Policial
Em região de conflito, frei que visita aldeias recebe recado ameaçador
De acordo com o boletim de ocorrência, o homem abordou a mulher, que trabalha voluntariamente no Bazar da Comunidade, perguntando do frei
Midiamax
30 de Outubro de 2015 - 16:50
Uma voluntária de uma paróquia da Igreja Católica em Iguatemi, de 50 anos, procurou a Polícia Civil da cidade na tarde desta sexta-feira (30) para registrar boletim de ocorrência em que registra a ameaça velada feita por um homem por volta das 10h ao frei Álido Rosa, de 78 anos. O rapaz a abordou na saída do mercado e afirmou que o frei deve ter ter cuidado. Álido é conhecido por seu trabalho com indígenas, o que, segundo o homem, irrita os pecuaristas, que tem ódio dele. A cidade fica no Cone-Sul, uma das regiões que é foco dos conflitos agrários entre fazendeiros e índios em Mato Grosso do Sul.

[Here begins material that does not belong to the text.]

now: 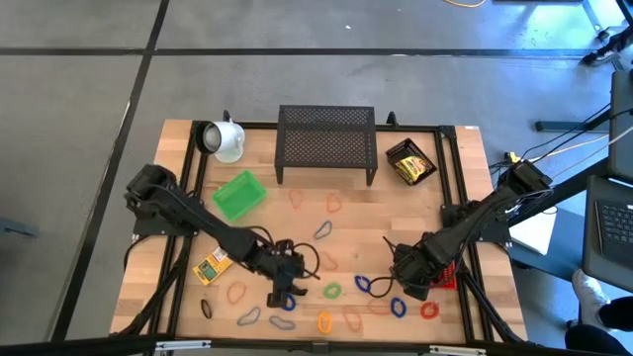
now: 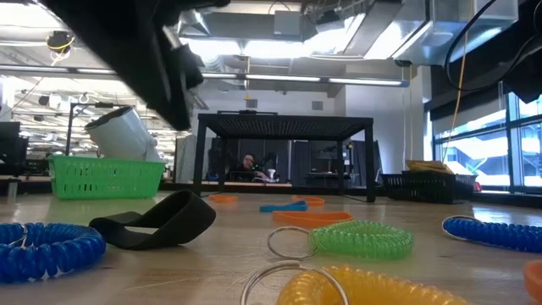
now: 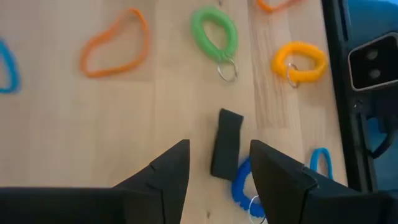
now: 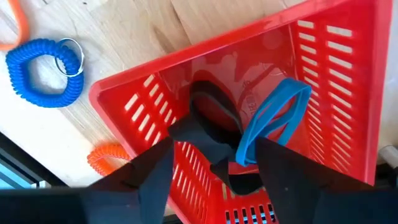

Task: Pick & Place Office Desk Supplies
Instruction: Put the right black rubber band into the red bin

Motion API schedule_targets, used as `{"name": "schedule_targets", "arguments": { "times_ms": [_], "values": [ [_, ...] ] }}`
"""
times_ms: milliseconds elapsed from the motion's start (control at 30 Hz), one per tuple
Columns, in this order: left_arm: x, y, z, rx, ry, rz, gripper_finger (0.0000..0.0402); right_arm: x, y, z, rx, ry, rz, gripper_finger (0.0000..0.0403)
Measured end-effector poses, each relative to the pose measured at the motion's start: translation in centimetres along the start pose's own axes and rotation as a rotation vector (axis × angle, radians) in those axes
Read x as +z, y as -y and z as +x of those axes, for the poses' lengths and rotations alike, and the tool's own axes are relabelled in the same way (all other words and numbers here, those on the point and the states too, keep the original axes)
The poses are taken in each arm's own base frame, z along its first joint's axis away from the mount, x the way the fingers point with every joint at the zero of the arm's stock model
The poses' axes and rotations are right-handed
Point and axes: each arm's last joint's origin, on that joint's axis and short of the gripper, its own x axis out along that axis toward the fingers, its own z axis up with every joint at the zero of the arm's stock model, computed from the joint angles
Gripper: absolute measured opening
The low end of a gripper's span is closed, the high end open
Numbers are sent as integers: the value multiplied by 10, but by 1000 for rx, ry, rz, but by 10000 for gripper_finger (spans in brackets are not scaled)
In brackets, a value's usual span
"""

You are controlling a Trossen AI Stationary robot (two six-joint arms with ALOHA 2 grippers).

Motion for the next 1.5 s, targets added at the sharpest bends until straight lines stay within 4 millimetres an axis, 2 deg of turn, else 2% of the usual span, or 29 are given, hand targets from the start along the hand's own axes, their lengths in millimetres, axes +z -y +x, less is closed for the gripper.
{"name": "schedule_targets", "arguments": {
  "times_ms": [300,567,733,933,1000,1133,1267,1400,1500],
  "values": [
    [-13,18,34,-34,10,56,172,0,0,0,-1,3,-5,263],
    [-25,14,60,33,-30,107,177,1,0,0,-10,28,-5,261],
    [-26,14,64,53,-31,139,144,1,0,0,-13,35,11,261],
    [-24,11,61,65,-22,176,34,1,0,0,-14,35,30,260],
    [-22,9,58,61,-23,156,11,1,0,0,-10,26,31,260],
    [-15,4,48,74,-3,123,6,-4,2,-6,6,-25,31,260],
    [-2,0,31,116,82,105,4,-7,1,-24,6,-6,27,260],
    [13,-4,8,164,199,99,5,-6,-5,-49,28,161,-4,260],
    [25,-7,-11,216,304,109,4,-1,-11,-67,8,391,-63,260]
  ]
}}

De acordo com o boletim de ocorrência, o homem abordou a mulher, que trabalha voluntariamente no Bazar da Comunidade, perguntando do frei. Ela respondeu que ele estava na cidade e não em Santa Catarina, estado em que nasceu e visita constantemente.
O autor pediu para ela repassar o seguinte recado: pra ele ter cuidado, se preservar, pois o momento não é bom pra vocês, embora eu conheço que o trabalho de vocês é do bem, entre os ruralistas há inimigos e interpretam que o Frei incentiva as invasões dos índios, e que tem alguns pecuaristas que têm ódio do frei, então agora é um momento de cautela e de cuidado.
A voluntária informou que ligou para um serviço de proteção aos direitos humanos do Governo Federal e a orientação que recebeu foi registrar o boletim de ocorrência.
De acordo com as informações da delegacia não houve ameaça como caracteriza a lei. O boletim de ocorrência foi aberto como preservação de direito. "Não haverá investigação do fato, mas é uma medida de preservação para a mulher, caso ocorra novamente já tem o boletim", explica.
O frei Álido Rosa tem 78 anos e há décadas, segundo a irmã Joana, que atua na Paróquia São Francisco Sales de Campo Grande, convive e faz visitas às aldeias indígenas da etnia guarani-kaiowa levando mantimentos. "Ele é conhecido como 'painho' pelos indígenas de lá, eles gostam muito dele, tem uma relação muito boa", destaca.
Iguatemi, que fica a cerca de 460 quilômetros de Campo Grande, é um dos municípios que sofre com o conflito agrário. Na década de 70, a União retirou os índios das áreas tradicionais e titulou as terras aos proprietários rurais, época que foi criada a Aldeia Porto Lindo, situada em Japorã.
Anos depois, os indígenas começaram a reivindicar a terra tradicional, iniciando, em 1982, o procedimento demarcatório da Terra Indígena Yvy Katu. Em 2005, uma área de 9484 hectares que engloba parte de 14 fazendas foi declarada como tradicional pelo Ministério da Justiça, mas ações judiciais barraram a demarcação definitiva do território.
Em dezembro de 2009 houve confronto entre indígenas e fazendeiros, durante uma tentativa de ocupação na fazenda Cachoeira, situada no limite entre Tacuru e Iguatemi. Em dezembro de 2011 outro confronto foi registrado, quando indígenas, representantes do Cimi (Conselho Indigenista Missionário), Força Nacional e MPF (Ministério Público Federal) estiveram no local.
Ainda na região do Conesul foi registrado, na mesma época, tiroteio. Líder indígena viu dois homens de moto invadiram o Acampamento Pyelito Kue, próximo ao município de Iguatemi, atirando contra os índios. No mesmo local, no dia 18 de novembro, foi registrada a morte do cacique Nísio Gomes.